My sister says she’s putting out in the universe statements like she “absolutely doesn’t want a Sidney Crosby Penguins jersey” and she “really hopes Ben Roethlisberger gets traded sometime soon.” Just to see if the reverse happens.


At least it forced me to clean it out

May 8, 2008

Christina showed us all the contents of her purse earlier this week, and I was instantly inspired to try it myself. When Sarah did it too, my fate was sealed.  After all, I wasn’t sure what was in there myself. My bag, purchased in Chinatown in New York City in 2004 (I never said I was an accessories maven), isn’t as big as many these days, but it holds a lot.

Enjoy the lovely painting done by R as the backdrop.

First, the pile off to the left there contains a variety of items I threw away, including approximately 11,000 grocery lists and receipts for Super Target. Interestingly, it also contains a prescription bottle of Naproxin from when I had thumb tendinitis. Expiration date: May 26, 2007. Also in that stack was my plane ticket for my connection from Atlanta to Savannah back in February and a plastic container from the cheese samples R ate at the grocery store on Sunday morning. And all the political paraphernalia acquired before I went in to vote on Tuesday.

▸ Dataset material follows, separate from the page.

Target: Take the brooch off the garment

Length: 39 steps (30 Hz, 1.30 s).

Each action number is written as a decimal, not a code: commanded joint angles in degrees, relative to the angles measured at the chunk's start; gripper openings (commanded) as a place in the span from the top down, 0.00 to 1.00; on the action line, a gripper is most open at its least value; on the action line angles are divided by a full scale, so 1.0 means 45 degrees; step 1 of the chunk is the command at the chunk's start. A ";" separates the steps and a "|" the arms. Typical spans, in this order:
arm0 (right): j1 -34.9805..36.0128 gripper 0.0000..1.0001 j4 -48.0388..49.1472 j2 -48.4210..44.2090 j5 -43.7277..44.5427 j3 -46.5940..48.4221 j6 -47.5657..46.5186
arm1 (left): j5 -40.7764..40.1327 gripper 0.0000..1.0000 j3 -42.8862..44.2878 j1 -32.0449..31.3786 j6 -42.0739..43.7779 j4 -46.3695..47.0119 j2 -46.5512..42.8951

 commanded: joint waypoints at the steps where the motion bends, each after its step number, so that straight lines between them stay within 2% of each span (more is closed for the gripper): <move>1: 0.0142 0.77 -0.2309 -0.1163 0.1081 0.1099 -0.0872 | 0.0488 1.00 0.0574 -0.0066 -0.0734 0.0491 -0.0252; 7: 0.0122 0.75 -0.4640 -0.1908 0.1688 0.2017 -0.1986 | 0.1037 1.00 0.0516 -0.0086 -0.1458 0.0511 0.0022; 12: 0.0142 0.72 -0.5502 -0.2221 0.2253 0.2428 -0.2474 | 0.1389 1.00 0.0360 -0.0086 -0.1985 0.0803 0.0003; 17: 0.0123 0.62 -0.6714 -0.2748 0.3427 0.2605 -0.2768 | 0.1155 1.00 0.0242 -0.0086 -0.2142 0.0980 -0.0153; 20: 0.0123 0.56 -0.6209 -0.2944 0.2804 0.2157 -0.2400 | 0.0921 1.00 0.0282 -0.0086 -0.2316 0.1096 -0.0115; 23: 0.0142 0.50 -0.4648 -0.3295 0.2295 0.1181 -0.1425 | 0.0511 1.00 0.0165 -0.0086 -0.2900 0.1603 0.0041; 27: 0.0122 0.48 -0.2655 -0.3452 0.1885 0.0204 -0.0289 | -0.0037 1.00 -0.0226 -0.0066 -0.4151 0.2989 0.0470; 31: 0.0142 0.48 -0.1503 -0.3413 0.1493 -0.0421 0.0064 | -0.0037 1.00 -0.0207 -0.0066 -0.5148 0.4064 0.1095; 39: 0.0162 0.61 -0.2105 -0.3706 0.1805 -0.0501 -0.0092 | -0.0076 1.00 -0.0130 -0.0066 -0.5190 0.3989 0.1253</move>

The other stack? Beyond the normal cell phone, keys, BlackBerry and wallet, I have the mom staples of fruit snacks, baby wipes, a Sesame Street juice box, hand sanitizer, three suckers, a plastic Boots action figure from R’s second birthday cake and (call me Kelly Ripa) a tide-to-go pen. I also have the woman must-haves: tampon, maxi pad, lip gloss, hand lotion, pens, cough drops, cold medicine, pack of gum, etc.

Among the more random items: wine cork from a dinner in Las Vegas (January 2007), a ticket to the August 5, 2006 baseball game between the St. Louis Cardinals and the Milwaukee Brewers at Busch Stadium (R’s first MLB game), three suckers, a press pass to a Barack Obama event in Indianapolis, a Wendy’s gift card from the summer they introduced the Baconater and were cris-crossing the country giving away free hamburgers and they coerced me to put on the Wendy’s wig and pose for a picture that ended up on their Web site all for a lousy $5 gift card and a picture of Dave and I on our first canoeing trip to the Ozarks as we came triumphantly out of a “rapid.”

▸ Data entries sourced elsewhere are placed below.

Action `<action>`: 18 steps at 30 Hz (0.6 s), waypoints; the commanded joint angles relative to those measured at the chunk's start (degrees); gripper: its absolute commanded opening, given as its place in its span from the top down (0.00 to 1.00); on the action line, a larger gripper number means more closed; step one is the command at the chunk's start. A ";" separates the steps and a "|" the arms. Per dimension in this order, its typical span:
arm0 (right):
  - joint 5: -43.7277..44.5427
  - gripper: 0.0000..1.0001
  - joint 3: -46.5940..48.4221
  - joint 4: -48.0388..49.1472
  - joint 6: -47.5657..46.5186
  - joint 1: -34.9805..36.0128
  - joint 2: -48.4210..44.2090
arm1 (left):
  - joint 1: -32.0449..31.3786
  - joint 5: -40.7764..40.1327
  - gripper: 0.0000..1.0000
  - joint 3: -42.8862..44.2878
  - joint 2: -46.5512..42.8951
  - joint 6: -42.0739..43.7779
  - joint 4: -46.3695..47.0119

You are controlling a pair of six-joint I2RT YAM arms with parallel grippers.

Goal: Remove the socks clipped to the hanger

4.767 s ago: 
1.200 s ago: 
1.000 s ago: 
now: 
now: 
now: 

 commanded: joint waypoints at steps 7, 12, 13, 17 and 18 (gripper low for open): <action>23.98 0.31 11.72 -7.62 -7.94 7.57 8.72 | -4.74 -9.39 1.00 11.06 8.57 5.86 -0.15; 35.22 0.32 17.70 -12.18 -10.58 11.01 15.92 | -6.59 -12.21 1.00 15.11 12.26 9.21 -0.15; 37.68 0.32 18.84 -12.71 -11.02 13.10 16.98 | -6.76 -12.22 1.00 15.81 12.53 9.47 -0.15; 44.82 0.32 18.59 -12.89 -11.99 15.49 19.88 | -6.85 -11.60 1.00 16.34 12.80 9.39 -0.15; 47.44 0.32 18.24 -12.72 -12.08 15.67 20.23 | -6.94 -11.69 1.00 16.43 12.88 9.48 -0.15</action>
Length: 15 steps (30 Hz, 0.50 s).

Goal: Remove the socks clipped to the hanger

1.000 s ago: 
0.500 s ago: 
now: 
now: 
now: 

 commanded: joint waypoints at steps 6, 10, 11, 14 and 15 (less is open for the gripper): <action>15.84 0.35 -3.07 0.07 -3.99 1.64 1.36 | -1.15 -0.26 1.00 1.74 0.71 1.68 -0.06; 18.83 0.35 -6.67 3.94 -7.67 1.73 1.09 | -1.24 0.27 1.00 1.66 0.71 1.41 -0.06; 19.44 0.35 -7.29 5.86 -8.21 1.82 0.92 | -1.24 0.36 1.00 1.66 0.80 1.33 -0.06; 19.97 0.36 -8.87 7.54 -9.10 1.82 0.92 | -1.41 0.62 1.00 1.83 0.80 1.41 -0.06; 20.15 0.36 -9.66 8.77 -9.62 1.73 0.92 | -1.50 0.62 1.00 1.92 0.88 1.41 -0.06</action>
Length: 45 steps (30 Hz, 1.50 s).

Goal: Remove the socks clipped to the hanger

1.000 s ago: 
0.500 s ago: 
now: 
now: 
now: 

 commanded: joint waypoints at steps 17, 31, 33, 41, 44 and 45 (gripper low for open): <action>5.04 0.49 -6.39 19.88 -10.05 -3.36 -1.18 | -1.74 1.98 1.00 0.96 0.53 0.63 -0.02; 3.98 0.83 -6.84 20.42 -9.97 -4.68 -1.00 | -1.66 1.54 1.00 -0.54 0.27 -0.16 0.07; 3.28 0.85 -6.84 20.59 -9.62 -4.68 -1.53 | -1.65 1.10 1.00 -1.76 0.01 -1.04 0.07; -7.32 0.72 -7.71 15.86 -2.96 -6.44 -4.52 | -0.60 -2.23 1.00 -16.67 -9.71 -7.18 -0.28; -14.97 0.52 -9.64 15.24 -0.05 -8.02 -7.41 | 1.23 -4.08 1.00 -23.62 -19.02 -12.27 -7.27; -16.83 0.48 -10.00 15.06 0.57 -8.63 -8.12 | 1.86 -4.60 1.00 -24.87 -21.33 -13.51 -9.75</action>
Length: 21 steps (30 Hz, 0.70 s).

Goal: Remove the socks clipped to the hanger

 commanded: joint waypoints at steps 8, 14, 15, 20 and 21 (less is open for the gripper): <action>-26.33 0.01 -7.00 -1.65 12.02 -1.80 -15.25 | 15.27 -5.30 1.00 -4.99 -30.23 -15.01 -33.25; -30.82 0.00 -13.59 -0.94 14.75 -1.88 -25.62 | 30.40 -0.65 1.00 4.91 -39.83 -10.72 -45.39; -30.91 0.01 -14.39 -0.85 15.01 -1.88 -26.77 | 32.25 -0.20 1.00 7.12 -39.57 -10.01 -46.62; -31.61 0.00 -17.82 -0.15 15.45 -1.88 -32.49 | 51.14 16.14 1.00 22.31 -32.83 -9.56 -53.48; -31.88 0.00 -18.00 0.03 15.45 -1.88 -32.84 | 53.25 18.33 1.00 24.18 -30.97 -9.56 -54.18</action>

That’s pretty much me - sentimental and practical all in one. One thing I don’t carry that I wish I did? A little pad of paper. That would really help when I get blog post ideas whilst driving home from work.


that’s the ticket

May 7, 2008

So I had planned some sort of inspiring, awesome post about how great it is that my primary vote finally counts for something and I waited in line for 40 minutes to fill out my ballot but that’s okay because democracy rocks and all sorts of power-to-the-people stuff. You know, something like what Frema wrote.

But then my candidate did not win my state, and some of the luster just rubbed right off Election Day.

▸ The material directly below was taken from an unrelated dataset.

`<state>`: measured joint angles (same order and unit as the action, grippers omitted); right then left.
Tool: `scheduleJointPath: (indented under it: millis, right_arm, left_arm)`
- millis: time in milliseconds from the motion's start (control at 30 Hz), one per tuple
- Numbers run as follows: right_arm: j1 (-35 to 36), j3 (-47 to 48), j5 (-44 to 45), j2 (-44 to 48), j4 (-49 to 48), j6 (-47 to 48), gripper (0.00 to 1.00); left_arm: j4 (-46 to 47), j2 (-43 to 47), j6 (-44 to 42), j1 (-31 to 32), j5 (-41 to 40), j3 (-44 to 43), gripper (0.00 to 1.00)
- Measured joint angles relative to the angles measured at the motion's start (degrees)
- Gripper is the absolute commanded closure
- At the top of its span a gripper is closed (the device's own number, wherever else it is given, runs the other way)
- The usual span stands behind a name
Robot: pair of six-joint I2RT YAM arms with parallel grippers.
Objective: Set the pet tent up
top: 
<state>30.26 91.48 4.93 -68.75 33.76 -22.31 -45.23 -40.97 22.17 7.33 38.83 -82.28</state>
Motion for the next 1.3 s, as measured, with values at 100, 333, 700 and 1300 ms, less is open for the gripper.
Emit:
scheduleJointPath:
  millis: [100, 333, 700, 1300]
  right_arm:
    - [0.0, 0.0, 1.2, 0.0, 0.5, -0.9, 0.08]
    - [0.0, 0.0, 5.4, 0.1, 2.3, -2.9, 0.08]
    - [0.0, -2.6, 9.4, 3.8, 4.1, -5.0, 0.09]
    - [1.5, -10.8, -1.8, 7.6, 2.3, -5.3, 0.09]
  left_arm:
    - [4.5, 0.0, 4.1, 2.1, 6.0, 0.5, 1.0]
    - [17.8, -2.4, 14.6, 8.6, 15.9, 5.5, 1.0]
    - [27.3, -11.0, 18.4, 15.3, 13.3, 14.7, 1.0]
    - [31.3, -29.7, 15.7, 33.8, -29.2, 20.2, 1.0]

Don’t get me wrong, I’m not sour grapes (okay, maybe a little bit – I haven’t picked a winner in a presidential election since 1996), and I know my little state’s results don’t mean a whole lot empirically. Especially in a world of delegates and, what’s this now, SUPER delegates? And you say they’ve been around since the Eighties? REALLY?

It did feel good to wait in line to vote. Normally, when I go vote before work I’m in and out in less than five minutes. And to have to wait, at 6:15 a.m., for the privilege to cast my ballot, was actually kind of cool. I waited in the gymnasium of an elementary school with a factory worker, a CPA, a stay-at-home-mom, a student and two school teachers. No one complained about waiting. We all commented on the abnormally long lines.

In graduate school, when I was young and idealistic and even more passionate about exercising my civic duty, I wrote my master’s thesis on increasing voter turnout. I rhapsodized about the virtues of mail-in voting (with Oregon as a model) and the future of possibly voting on the Internet. I guess what it really takes to get people out to the polls is a candidate they believe in. Why can’t we have that come around more often?